--- START ---
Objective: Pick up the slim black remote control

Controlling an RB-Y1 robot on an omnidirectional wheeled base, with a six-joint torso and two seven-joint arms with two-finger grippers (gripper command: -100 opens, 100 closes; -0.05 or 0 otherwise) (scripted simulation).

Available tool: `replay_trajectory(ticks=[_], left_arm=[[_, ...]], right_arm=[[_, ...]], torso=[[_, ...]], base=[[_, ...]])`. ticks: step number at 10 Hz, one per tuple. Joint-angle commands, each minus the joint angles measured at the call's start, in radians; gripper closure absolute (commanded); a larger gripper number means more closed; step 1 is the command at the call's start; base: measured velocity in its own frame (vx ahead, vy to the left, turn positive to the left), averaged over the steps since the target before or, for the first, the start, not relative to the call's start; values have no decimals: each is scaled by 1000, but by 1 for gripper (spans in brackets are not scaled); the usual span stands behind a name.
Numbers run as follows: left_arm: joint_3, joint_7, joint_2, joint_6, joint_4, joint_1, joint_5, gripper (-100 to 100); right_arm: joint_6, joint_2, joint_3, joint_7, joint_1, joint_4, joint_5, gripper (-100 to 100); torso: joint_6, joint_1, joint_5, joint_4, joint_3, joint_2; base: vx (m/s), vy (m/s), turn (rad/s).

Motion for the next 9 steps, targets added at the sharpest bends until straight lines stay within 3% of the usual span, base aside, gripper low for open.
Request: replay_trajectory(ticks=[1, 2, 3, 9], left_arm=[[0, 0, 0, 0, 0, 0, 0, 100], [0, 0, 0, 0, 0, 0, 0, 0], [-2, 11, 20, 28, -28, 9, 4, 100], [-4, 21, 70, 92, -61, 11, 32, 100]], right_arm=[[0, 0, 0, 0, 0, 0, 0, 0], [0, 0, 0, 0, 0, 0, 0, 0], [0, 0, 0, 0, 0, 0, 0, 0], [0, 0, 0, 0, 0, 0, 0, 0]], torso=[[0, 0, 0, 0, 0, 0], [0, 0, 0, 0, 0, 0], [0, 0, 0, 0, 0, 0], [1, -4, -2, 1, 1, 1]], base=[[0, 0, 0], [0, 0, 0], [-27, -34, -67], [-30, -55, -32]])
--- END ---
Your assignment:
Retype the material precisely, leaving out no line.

Your solution:
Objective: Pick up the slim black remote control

Controlling an RB-Y1 robot on an omnidirectional wheeled base, with a six-joint torso and two seven-joint arms with two-finger grippers (gripper command: -100 opens, 100 closes; -0.05 or 0 otherwise) (scripted simulation).

Available tool: `replay_trajectory(ticks=[_], left_arm=[[_, ...]], right_arm=[[_, ...]], torso=[[_, ...]], base=[[_, ...]])`. ticks: step number at 10 Hz, one per tuple. Joint-angle commands, each minus the joint angles measured at the call's start, in radians; gripper closure absolute (commanded); a larger gripper number means more closed; step 1 is the command at the call's start; base: measured velocity in its own frame (vx ahead, vy to the left, turn positive to the left), averaged over the steps since the target before or, for the first, the start, not relative to the call's start; values have no decimals: each is scaled by 1000, but by 1 for gripper (spans in brackets are not scaled); the usual span stands behind a name.
Numbers run as follows: left_arm: joint_3, joint_7, joint_2, joint_6, joint_4, joint_1, joint_5, gripper (-100 to 100); right_arm: joint_6, joint_2, joint_3, joint_7, joint_1, joint_4, joint_5, gripper (-100 to 100); torso: joint_6, joint_1, joint_5, joint_4, joint_3, joint_2; base: vx (m/s), vy (m/s), turn (rad/s).

Motion for the next 9 steps, targets added at the sharpest bends until straight lines stay within 3% of the usual span, base aside, gripper low for open.
Request: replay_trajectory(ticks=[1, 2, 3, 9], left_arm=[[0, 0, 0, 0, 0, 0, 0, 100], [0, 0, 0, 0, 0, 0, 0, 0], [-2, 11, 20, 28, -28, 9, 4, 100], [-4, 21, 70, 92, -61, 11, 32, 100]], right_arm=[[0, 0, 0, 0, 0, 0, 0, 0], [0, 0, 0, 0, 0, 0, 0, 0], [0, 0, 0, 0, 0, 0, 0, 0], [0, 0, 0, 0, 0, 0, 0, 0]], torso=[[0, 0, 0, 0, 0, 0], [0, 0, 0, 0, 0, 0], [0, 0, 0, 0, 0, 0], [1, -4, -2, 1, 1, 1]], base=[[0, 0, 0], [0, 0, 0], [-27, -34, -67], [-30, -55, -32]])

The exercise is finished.